By the time she got to the front parlor, she was no longer visibly shaking, but she didn’t look forward to being questioned by a policeman, not even a lady policeman. If that man had so immediately understood that she was the one who had shot Jake, and why, who else might see it? And he’d even known she’d keep the gun; he’d just assumed it, that she would be so careless.
She had to be careful. Starting now, she had to be very careful.
The lady policeman didn’t look like a policeman at all, but was a very attractive blonde in her twenties, long-necked and slim-hipped, stylishly dressed in boots and slacks and a tan high-necked blouse. She was what Harvey would have called a thoroughbred. Why would such a person choose to be a policeman?
“I’m Mrs. Langen. May I help you?”
“Detective Second Grade Gwen Reversa,” the woman said, and showed a gold badge in a dark leather case. “I’m the investigating officer in the Jake Beckham shooting.”

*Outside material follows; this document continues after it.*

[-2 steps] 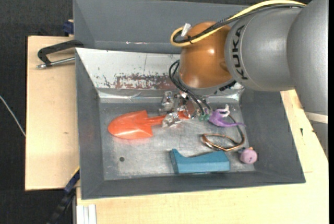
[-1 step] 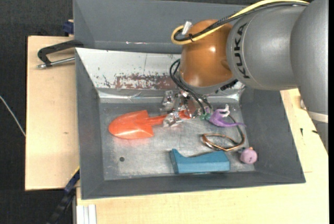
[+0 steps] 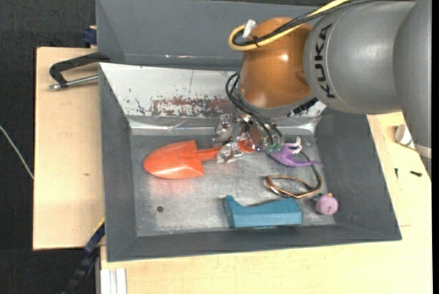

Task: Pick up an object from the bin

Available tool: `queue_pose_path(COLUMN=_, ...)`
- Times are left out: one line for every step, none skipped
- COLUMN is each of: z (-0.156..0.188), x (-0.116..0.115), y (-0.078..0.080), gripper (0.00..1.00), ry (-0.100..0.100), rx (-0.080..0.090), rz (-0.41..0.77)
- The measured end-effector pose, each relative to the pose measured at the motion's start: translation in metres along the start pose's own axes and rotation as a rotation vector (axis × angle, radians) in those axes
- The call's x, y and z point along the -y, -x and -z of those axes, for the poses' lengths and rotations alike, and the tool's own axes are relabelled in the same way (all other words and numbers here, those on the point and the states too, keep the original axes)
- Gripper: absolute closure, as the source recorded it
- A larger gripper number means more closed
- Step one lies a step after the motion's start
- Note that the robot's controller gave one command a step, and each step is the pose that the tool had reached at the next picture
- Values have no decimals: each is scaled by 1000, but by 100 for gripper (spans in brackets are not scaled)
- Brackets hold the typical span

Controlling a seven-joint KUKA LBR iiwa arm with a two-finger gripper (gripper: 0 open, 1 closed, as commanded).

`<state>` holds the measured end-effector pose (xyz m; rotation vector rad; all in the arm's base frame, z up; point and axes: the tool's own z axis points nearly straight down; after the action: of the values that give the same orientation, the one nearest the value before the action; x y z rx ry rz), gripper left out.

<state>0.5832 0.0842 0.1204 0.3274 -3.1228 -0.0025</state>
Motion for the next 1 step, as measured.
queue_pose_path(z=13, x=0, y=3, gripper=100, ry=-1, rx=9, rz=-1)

“Oh, poor Jake,” Elaine said, praying she sounded innocent and shocked. “You don’t know yet who did it?”
“Not yet,” the detective said, and smiled. “But there’s always hope.”
“Yes, of course. Oh, I’m sorry, do sit down. That’s the most comfortable chair.”
“Thank you.”
They sat, Elaine on the sofa, the detective on the comfortable chair, and the detective first put her shoulder bag on her lap, then took a notebook and pen from it, saying, “You’ve known Jake Beckham for some years, I believe.”
Elaine was astonished to feel a blush rising into her cheeks, but then was pleased by it, too; that would be a proof of innocence, wouldn’t it, a blush? Cheeks hot, she said, “Oh, Jake and I were a scandal, years ago. The one time I strayed from my marriage. I’m not proud of it, I can tell you that.”